Uma responsável do governo das Canárias, Espanha, afirmou hoje terem sido detetados, no ano passado, 72 casos de mutilação genital feminina no arquipélago, que justificou com o aumento dos fluxos migratórios de várias origens.
Segundo a subdelegada do governo em Las Palmas, Teresa Mayans, os casos terão sido praticados nos países de origem e foram detetados pelo Serviço de Saúde das Canárias.
A representante do executivo regional, que falava na conferência “Compreender para Transformar”, organizada pela Delegação do Governo nas Canárias e pela Casa África, em colaboração com a organização “Salvar uma Rapariga, Salvar uma Geração”, exortou a população a protestar contra estas práticas brutais.
A mutilação genital feminina constitui “uma aberração para a qual não existe tradição ou justificação cultural que legitime a dor insuportável” sofrida pelas vítimas, sublinhou.
“É uma prática que não víamos nas Canárias, mas, com os fluxos migratórios, estamos a começar a vê-la, e as idades” das vítimas detetadas nas ilhas variam entre os três e os 48 anos, descreveu Teresa Mayans, lembrando que a mutilação genital feminina “provoca problemas físicos e psicológicos para o resto da vida e afeta permanentemente as relações sexuais e até a maternidade”.
Por violarem os direitos das mulheres, acrescentou a representante, foi aprovada legislação contra estas práticas em Espanha, pelo que estas mutilações são atualmente puníveis com penas de prisão, “quer quando são praticadas aqui [em Espanha], quer quando estas raparigas e mulheres vão de férias aos seus países de origem” e aí são sujeitas à prática.
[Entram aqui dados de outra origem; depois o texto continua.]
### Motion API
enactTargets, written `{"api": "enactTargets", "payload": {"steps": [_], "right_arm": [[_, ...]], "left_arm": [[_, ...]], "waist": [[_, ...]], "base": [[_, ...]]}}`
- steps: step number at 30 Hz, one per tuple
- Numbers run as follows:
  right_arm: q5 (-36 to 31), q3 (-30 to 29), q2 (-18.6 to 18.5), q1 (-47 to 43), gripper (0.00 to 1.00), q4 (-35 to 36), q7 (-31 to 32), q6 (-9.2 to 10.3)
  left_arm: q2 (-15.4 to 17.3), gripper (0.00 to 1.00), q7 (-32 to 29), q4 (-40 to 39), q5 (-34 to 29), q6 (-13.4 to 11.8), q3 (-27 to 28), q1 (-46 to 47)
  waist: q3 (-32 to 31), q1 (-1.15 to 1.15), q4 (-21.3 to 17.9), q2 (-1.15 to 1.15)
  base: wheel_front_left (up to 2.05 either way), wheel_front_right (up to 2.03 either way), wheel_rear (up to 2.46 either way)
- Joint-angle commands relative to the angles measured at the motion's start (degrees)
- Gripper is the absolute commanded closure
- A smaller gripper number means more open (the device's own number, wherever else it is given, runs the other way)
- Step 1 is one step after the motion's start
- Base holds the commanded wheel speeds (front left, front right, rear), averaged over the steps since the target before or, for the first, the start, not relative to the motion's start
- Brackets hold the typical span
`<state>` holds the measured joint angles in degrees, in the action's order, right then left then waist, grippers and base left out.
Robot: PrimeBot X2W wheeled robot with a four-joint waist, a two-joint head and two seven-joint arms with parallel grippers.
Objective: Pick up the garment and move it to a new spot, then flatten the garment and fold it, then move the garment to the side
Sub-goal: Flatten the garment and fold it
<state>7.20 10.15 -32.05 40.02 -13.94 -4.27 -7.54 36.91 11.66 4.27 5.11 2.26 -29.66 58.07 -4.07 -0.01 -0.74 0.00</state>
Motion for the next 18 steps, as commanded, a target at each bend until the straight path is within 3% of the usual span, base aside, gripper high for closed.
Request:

Isso pode levar “à detenção dos seus pais e à perda dos seus direitos parentais”, acrescentou Teresa Mayans.
Apesar de ilegal, a fundadora da organização “Salvar uma Rapariga, Salvar uma Geração” admite que o ato possa estar a ser praticado em território europeu, nomeadamente nas Canárias.
Segundo Asha Ismail, queniana de etnia somali e sobrevivente, tal como a filha, de mutilação genital, o crime pode estar a ser praticado em mulheres em Espanha por famílias que pagam passagens aéreas a “mutiladores” e os alojam na Europa.
Por isso, e porque está convencida que a lei não é suficiente para impedir a continuidade da prática, Teresa Mayans apelou à necessidade de serem realizadas “intervenções culturais”, realizadas em conjunto com as associações.
“É necessária uma ação transversal que permita o envolvimento de todos os atores” incluídos nestas práticas, frisou ainda Teresa Mayans.
Estas sessões contarão com a participação de representantes de organizações sociais, profissionais de saúde, académicos, jornalistas especializados e agentes das Unidades de Atenção à Família e à Mulher (UFAM) e da Polícia Judiciária.
Asha Ismail salientou também que cerca de 230 milhões de raparigas e mulheres vivem com as consequências da mutilação genital feminina, que está presente em pelo menos 94 países em todo o mundo.
De acordo com os últimos relatórios da UNICEF (Fundo das Nações Unidas para a Infância), existe uma concentração significativa desta prática em certas regiões do mundo, particularmente em África, mas isto acontece também na Europa, Ásia e Américas.
Em resposta aos riscos que as raparigas e as mulheres enfrentam ao viajar para os seus países de origem, a organização não-governamental (ONG) “Salvar uma Rapariga, Salvar uma Geração” criou uma “carta de proteção”, que está publicada em formato de passaporte em francês e inglês.
Esta carta visa garantir que as suas famílias “estão cientes das consequências legais” da mutilação genital feminina em Espanha, segundo a ONG.
O documento não oficial é-lhes entregue antes de viajarem para casa e visa garantir que os seus familiares compreendem “que, em Espanha, esta é uma forma de violência”, explicou ainda a organização.